WHAT IS EXPECTED:
The reply must reproduce each line below exactly.

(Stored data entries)
--- START ---
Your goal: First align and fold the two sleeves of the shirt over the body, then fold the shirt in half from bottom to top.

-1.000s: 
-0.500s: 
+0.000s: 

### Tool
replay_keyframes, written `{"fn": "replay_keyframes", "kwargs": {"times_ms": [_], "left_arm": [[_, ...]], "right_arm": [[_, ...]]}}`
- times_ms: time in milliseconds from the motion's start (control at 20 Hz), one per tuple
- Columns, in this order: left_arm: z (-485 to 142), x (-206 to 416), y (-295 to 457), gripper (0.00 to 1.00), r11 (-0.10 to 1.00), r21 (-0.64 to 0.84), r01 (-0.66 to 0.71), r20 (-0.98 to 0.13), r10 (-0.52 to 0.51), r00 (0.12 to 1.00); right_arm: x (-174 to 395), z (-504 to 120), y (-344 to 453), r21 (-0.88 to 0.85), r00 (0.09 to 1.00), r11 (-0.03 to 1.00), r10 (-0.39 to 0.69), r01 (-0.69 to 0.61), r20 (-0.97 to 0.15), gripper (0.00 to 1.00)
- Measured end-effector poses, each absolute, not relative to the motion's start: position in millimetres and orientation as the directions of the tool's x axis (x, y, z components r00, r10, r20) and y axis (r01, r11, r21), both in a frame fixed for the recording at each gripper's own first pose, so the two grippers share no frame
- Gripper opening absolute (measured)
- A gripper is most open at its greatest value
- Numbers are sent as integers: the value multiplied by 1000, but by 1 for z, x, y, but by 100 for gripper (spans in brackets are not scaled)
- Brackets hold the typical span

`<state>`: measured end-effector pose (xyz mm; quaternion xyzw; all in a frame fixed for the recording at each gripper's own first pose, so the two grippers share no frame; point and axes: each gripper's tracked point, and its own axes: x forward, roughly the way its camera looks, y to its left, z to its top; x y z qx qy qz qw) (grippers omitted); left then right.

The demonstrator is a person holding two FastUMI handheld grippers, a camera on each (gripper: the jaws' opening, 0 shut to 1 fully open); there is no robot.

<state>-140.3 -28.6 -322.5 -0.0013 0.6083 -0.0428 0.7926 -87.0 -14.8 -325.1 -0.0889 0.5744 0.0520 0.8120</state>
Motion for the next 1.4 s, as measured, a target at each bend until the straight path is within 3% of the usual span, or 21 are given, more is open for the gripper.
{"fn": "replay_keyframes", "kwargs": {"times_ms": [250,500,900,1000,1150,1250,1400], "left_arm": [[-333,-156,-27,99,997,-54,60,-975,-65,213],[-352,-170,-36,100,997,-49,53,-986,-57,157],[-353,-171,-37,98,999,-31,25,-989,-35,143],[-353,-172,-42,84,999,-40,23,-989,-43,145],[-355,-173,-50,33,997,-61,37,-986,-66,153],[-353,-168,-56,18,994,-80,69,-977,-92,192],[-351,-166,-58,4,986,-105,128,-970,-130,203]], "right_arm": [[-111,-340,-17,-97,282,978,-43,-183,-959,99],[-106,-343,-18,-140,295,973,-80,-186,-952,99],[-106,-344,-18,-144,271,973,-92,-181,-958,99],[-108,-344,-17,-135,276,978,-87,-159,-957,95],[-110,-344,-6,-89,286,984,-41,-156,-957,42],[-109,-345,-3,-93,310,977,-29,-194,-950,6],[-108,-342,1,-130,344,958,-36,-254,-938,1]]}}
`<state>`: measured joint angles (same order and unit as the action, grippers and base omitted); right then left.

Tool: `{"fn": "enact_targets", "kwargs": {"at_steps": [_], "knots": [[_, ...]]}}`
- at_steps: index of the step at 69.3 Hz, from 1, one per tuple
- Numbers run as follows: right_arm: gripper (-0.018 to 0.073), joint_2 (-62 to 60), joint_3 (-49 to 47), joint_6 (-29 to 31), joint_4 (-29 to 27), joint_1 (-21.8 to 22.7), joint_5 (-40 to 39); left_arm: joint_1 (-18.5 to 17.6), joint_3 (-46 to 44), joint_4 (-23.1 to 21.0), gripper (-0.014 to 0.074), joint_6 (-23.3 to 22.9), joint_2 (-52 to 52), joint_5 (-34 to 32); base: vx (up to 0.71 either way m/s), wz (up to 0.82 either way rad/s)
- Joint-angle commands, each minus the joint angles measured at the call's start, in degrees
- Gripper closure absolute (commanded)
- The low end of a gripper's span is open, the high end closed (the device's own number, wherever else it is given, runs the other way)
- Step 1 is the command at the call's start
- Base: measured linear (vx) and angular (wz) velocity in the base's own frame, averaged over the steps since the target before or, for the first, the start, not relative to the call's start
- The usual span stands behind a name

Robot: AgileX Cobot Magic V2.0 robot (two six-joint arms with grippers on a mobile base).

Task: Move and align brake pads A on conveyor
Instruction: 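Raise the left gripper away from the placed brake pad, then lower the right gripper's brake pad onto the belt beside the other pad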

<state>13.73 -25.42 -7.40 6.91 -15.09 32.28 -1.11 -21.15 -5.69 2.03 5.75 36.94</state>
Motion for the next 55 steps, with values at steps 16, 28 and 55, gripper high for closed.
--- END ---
RESULT FOR THIS EXERCISE:
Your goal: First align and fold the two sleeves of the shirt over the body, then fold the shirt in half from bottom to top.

-1.000s: 
-0.500s: 
+0.000s: 

### Tool
replay_keyframes, written `{"fn": "replay_keyframes", "kwargs": {"times_ms": [_], "left_arm": [[_, ...]], "right_arm": [[_, ...]]}}`
- times_ms: time in milliseconds from the motion's start (control at 20 Hz), one per tuple
- Columns, in this order: left_arm: z (-485 to 142), x (-206 to 416), y (-295 to 457), gripper (0.00 to 1.00), r11 (-0.10 to 1.00), r21 (-0.64 to 0.84), r01 (-0.66 to 0.71), r20 (-0.98 to 0.13), r10 (-0.52 to 0.51), r00 (0.12 to 1.00); right_arm: x (-174 to 395), z (-504 to 120), y (-344 to 453), r21 (-0.88 to 0.85), r00 (0.09 to 1.00), r11 (-0.03 to 1.00), r10 (-0.39 to 0.69), r01 (-0.69 to 0.61), r20 (-0.97 to 0.15), gripper (0.00 to 1.00)
- Measured end-effector poses, each absolute, not relative to the motion's start: position in millimetres and orientation as the directions of the tool's x axis (x, y, z components r00, r10, r20) and y axis (r01, r11, r21), both in a frame fixed for the recording at each gripper's own first pose, so the two grippers share no frame
- Gripper opening absolute (measured)
- A gripper is most open at its greatest value
- Numbers are sent as integers: the value multiplied by 1000, but by 1 for z, x, y, but by 100 for gripper (spans in brackets are not scaled)
- Brackets hold the typical span

`<state>`: measured end-effector pose (xyz mm; quaternion xyzw; all in a frame fixed for the recording at each gripper's own first pose, so the two grippers share no frame; point and axes: each gripper's tracked point, and its own axes: x forward, roughly the way its camera looks, y to its left, z to its top; x y z qx qy qz qw) (grippers omitted); left then right.

The demonstrator is a person holding two FastUMI handheld grippers, a camera on each (gripper: the jaws' opening, 0 shut to 1 fully open); there is no robot.

<state>-140.3 -28.6 -322.5 -0.0013 0.6083 -0.0428 0.7926 -87.0 -14.8 -325.1 -0.0889 0.5744 0.0520 0.8120</state>
Motion for the next 1.4 s, as measured, a target at each bend until the straight path is within 3% of the usual span, or 21 are given, more is open for the gripper.
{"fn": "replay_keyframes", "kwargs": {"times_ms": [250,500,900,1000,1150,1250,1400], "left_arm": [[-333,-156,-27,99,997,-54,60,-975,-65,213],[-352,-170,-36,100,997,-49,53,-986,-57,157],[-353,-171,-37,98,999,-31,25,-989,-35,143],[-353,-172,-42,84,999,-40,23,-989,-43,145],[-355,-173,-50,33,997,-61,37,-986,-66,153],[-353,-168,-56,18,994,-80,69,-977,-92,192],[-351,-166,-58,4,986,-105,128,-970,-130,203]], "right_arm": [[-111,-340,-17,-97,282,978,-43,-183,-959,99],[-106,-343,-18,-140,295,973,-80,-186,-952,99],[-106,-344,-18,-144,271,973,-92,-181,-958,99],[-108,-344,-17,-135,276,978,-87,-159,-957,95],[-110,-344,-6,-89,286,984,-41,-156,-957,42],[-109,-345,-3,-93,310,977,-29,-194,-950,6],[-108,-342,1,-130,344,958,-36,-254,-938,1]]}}
`<state>`: measured joint angles (same order and unit as the action, grippers and base omitted); right then left.

Tool: `{"fn": "enact_targets", "kwargs": {"at_steps": [_], "knots": [[_, ...]]}}`
- at_steps: index of the step at 69.3 Hz, from 1, one per tuple
- Numbers run as follows: right_arm: gripper (-0.018 to 0.073), joint_2 (-62 to 60), joint_3 (-49 to 47), joint_6 (-29 to 31), joint_4 (-29 to 27), joint_1 (-21.8 to 22.7), joint_5 (-40 to 39); left_arm: joint_1 (-18.5 to 17.6), joint_3 (-46 to 44), joint_4 (-23.1 to 21.0), gripper (-0.014 to 0.074), joint_6 (-23.3 to 22.9), joint_2 (-52 to 52), joint_5 (-34 to 32); base: vx (up to 0.71 either way m/s), wz (up to 0.82 either way rad/s)
- Joint-angle commands, each minus the joint angles measured at the call's start, in degrees
- Gripper closure absolute (commanded)
- The low end of a gripper's span is open, the high end closed (the device's own number, wherever else it is given, runs the other way)
- Step 1 is the command at the call's start
- Base: measured linear (vx) and angular (wz) velocity in the base's own frame, averaged over the steps since the target before or, for the first, the start, not relative to the call's start
- The usual span stands behind a name

Robot: AgileX Cobot Magic V2.0 robot (two six-joint arms with grippers on a mobile base).

Task: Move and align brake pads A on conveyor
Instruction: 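Raise the left gripper away from the placed brake pad, then lower the right gripper's brake pad onto the belt beside the other pad
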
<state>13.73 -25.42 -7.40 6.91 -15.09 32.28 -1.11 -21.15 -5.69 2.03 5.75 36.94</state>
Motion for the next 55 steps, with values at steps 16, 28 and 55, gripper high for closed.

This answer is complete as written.